■ Problem ■
Repeat the entries that follow from start to finish, keeping every character.
==============================
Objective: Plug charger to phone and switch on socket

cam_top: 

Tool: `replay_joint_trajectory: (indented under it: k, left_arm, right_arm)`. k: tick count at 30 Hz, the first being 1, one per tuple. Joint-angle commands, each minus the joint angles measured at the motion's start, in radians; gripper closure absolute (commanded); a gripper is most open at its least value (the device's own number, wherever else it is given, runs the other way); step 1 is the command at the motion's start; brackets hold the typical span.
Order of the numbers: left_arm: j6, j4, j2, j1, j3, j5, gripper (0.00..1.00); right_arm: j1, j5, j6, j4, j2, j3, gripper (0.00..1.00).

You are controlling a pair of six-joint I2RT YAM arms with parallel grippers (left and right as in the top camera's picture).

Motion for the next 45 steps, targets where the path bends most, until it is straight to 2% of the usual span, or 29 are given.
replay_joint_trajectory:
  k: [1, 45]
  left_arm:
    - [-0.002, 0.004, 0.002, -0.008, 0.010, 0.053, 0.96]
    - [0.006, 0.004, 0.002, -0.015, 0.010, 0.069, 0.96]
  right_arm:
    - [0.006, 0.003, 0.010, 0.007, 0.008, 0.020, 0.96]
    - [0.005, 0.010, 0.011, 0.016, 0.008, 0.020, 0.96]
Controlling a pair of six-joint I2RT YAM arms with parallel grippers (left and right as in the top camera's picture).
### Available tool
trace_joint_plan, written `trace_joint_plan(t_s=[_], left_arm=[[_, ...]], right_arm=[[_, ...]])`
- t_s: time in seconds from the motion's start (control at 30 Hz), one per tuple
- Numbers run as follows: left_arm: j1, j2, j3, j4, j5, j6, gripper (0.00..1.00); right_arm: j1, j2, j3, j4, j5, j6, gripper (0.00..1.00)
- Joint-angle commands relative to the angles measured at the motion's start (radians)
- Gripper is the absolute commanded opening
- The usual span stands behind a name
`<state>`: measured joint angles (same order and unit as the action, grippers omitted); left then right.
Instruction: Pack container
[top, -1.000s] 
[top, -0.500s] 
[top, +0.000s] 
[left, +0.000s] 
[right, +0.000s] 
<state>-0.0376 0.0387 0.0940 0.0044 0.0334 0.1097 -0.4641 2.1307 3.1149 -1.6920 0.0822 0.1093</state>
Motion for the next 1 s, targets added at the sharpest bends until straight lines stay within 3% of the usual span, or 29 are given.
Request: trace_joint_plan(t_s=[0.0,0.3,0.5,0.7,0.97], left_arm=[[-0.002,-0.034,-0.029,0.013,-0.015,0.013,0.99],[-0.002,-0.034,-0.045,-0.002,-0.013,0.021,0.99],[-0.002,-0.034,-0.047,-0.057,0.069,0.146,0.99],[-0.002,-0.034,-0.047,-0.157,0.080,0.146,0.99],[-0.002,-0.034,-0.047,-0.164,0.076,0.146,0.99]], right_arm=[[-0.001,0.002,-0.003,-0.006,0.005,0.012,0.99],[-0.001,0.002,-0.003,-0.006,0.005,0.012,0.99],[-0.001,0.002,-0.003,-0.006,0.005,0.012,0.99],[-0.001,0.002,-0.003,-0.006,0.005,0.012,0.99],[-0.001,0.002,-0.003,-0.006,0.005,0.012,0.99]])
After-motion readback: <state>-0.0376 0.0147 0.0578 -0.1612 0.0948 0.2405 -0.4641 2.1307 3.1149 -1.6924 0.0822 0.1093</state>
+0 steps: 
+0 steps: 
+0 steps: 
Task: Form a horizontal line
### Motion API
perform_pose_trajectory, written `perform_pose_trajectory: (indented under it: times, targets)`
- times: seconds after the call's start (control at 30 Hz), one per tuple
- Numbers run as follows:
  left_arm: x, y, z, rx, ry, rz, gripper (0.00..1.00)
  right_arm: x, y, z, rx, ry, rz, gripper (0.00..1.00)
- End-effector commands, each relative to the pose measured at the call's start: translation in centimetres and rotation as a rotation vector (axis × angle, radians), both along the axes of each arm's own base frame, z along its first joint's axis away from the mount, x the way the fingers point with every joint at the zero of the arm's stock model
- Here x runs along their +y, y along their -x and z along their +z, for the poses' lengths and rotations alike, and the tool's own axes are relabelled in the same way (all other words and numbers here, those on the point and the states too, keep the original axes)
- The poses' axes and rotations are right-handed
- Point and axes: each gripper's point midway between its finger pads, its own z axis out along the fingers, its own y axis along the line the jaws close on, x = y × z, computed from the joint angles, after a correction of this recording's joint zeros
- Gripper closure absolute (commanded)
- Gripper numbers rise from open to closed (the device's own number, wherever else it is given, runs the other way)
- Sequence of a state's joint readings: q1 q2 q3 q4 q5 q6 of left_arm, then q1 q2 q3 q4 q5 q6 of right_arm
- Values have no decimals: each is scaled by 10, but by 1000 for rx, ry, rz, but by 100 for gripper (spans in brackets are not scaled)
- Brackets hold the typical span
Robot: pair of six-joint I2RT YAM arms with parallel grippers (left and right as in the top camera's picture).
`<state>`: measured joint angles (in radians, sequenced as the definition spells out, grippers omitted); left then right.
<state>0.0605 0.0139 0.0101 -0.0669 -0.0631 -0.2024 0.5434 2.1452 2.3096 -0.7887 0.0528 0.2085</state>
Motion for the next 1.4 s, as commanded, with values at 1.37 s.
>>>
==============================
■ Completed exercise ■
Objective: Plug charger to phone and switch on socket

cam_top: 

Tool: `replay_joint_trajectory: (indented under it: k, left_arm, right_arm)`. k: tick count at 30 Hz, the first being 1, one per tuple. Joint-angle commands, each minus the joint angles measured at the motion's start, in radians; gripper closure absolute (commanded); a gripper is most open at its least value (the device's own number, wherever else it is given, runs the other way); step 1 is the command at the motion's start; brackets hold the typical span.
Order of the numbers: left_arm: j6, j4, j2, j1, j3, j5, gripper (0.00..1.00); right_arm: j1, j5, j6, j4, j2, j3, gripper (0.00..1.00).

You are controlling a pair of six-joint I2RT YAM arms with parallel grippers (left and right as in the top camera's picture).

Motion for the next 45 steps, targets where the path bends most, until it is straight to 2% of the usual span, or 29 are given.
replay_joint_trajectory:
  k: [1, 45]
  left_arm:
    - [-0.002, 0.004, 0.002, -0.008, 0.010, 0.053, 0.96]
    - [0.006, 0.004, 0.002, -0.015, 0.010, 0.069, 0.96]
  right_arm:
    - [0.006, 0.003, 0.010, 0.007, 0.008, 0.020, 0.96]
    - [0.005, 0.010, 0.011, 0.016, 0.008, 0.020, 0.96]
Controlling a pair of six-joint I2RT YAM arms with parallel grippers (left and right as in the top camera's picture).
### Available tool
trace_joint_plan, written `trace_joint_plan(t_s=[_], left_arm=[[_, ...]], right_arm=[[_, ...]])`
- t_s: time in seconds from the motion's start (control at 30 Hz), one per tuple
- Numbers run as follows: left_arm: j1, j2, j3, j4, j5, j6, gripper (0.00..1.00); right_arm: j1, j2, j3, j4, j5, j6, gripper (0.00..1.00)
- Joint-angle commands relative to the angles measured at the motion's start (radians)
- Gripper is the absolute commanded opening
- The usual span stands behind a name
`<state>`: measured joint angles (same order and unit as the action, grippers omitted); left then right.
Instruction: Pack container
[top, -1.000s] 
[top, -0.500s] 
[top, +0.000s] 
[left, +0.000s] 
[right, +0.000s] 
<state>-0.0376 0.0387 0.0940 0.0044 0.0334 0.1097 -0.4641 2.1307 3.1149 -1.6920 0.0822 0.1093</state>
Motion for the next 1 s, targets added at the sharpest bends until straight lines stay within 3% of the usual span, or 29 are given.
Request: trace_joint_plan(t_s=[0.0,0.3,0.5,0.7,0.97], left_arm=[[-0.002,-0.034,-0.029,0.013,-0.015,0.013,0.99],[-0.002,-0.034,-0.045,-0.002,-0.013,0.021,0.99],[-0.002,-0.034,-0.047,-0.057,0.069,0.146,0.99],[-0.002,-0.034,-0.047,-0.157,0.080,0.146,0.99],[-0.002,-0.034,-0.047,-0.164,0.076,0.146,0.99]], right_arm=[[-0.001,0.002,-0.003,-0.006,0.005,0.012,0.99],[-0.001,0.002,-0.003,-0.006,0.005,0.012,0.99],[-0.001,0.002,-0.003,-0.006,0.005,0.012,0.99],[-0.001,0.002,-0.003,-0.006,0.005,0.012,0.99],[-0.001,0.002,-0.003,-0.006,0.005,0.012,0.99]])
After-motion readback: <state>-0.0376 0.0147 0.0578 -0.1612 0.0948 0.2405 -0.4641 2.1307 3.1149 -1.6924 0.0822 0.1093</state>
+0 steps: 
+0 steps: 
+0 steps: 
Task: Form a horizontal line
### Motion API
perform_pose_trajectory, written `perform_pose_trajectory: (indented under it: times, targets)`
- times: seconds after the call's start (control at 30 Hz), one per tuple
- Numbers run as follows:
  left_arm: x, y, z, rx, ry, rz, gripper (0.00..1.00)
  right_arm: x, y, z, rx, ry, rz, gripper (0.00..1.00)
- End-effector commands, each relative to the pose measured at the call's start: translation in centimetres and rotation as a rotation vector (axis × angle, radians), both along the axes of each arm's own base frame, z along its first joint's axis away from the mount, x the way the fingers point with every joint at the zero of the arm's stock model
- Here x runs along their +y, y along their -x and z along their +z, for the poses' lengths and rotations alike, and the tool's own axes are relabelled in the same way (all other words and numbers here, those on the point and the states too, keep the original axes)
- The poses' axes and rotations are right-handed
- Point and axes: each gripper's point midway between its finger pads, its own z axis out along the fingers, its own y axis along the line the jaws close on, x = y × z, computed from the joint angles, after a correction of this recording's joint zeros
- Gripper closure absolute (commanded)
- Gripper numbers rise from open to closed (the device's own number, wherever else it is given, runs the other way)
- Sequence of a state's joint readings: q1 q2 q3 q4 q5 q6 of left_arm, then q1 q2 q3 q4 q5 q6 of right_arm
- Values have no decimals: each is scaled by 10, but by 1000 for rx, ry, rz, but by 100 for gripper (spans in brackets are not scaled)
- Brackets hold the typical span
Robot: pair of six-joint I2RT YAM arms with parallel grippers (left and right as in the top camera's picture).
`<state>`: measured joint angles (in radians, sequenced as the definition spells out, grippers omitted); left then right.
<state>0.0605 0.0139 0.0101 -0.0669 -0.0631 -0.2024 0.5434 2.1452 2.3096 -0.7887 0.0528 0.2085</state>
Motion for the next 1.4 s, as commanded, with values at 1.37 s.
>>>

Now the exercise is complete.